A Musical Journey: Visualization showing the evolution of music genres through the years

13 min readApr 14, 2022

More than 7100 languages are spoken in the world today, yet this number does not account for the most universal language of them all: Music. Music is something that we all listen to, while driving, in the elevator, at a restaurant, and even sometimes while working. It has been around for decades, and it has evolved!

As Hans Christian Anderson rightly said, “Where words fail, music speaks”.

Here, the data is going to speak for the music. The motive behind this post is to highlight how music has changed over the years, to stop and appreciate the history of where our favorite tunes came from!

Music has evolved with society as well as changes in the world. With technological advances, new styles and genres have come about. From radio to television, and records to the internet, music and the way it has been consumed has changed dramatically.
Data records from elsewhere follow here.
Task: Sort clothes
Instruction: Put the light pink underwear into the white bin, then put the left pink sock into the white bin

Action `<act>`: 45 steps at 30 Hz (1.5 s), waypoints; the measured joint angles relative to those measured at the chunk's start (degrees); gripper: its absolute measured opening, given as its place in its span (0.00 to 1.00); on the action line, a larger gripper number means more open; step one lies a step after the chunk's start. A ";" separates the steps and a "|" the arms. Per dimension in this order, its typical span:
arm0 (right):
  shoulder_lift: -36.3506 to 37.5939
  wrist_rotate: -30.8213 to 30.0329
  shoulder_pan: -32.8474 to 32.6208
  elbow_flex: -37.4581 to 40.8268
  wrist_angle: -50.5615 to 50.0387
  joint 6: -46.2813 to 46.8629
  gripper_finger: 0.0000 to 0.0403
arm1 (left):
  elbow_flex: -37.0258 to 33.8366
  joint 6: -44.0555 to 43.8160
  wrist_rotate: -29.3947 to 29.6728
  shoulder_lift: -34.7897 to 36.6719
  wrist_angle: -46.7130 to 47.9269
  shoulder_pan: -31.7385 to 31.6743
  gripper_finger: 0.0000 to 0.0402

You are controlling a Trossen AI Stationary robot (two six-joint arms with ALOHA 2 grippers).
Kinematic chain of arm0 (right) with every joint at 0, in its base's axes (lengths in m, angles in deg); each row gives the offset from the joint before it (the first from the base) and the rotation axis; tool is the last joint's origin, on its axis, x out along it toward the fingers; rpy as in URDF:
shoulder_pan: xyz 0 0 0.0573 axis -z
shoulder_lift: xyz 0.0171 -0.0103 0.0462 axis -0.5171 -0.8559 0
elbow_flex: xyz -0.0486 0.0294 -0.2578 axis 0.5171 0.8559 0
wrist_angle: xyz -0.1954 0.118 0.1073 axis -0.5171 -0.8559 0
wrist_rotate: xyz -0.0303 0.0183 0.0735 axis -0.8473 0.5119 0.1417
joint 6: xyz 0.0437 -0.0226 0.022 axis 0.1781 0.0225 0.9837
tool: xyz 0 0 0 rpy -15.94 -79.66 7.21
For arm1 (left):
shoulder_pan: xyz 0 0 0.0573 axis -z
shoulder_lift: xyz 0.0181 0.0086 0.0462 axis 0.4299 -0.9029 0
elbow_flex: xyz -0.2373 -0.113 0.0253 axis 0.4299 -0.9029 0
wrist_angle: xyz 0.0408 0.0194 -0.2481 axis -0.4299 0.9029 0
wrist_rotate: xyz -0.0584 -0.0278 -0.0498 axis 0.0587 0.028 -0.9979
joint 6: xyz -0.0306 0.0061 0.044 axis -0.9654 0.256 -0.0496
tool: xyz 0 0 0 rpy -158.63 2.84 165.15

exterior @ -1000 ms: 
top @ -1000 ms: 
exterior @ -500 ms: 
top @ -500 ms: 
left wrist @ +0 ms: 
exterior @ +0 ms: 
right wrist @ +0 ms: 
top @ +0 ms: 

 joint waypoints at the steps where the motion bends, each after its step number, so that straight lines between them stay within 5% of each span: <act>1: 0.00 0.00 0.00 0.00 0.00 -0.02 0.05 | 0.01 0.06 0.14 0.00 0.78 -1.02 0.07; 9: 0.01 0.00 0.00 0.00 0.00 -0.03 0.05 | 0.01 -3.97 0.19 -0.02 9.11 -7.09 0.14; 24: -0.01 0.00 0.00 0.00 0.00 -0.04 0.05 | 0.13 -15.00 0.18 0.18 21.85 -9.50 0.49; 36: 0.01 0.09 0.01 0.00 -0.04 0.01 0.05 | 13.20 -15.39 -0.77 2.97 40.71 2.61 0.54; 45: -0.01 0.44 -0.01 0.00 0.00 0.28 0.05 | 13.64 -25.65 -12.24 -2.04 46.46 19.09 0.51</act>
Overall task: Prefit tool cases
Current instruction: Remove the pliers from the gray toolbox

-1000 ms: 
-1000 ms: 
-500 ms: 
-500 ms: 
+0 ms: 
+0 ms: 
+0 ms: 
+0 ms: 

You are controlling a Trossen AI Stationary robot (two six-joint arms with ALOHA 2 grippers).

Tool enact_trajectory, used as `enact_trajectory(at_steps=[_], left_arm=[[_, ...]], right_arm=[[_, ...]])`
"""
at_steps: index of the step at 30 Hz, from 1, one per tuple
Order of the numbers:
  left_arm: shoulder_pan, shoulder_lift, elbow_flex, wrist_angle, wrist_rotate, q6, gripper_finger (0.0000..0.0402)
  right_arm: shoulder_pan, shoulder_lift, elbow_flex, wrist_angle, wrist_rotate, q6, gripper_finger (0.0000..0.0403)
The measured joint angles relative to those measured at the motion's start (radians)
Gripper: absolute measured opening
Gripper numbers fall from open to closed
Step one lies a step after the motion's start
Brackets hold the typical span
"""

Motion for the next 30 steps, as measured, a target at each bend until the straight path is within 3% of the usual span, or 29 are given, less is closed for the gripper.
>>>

This blog post tells the tale of music, using data from Spotify’s Web API.

This visualization was inspired by Hans Rosling’s World Health Chart visualization which can be found here. The visualization shows the Global Life Expectancy versus the Income Per Person in countries across the years. While recreating this visualization with its original dataset, I started to realize how the same concept can be extremely powerful with other datasets. Hence, the inception of this post.

At the end of this blog post, one should be able to understand the tale of music through the years. Witness how the world shifted from rock to r&b to pop and now to pop-rap. Not just the genre, but the number of people listening to and streaming music has increased substantially over time.

Who is this for? Anyone with an interest in music, or a desire to know more about the history of music.

In the end, I extracted and analyzed my own Spotify data to see how Gen-Z I really am!

The Dataset

With over 320 million monthly users and home to 60 million tracks, four billion playlists, and 1.9 million podcasts, Spotify is one of the most popular music streaming platforms in existence. It houses historical data about music from the 1900s to this very day, hence the choice of this dataset.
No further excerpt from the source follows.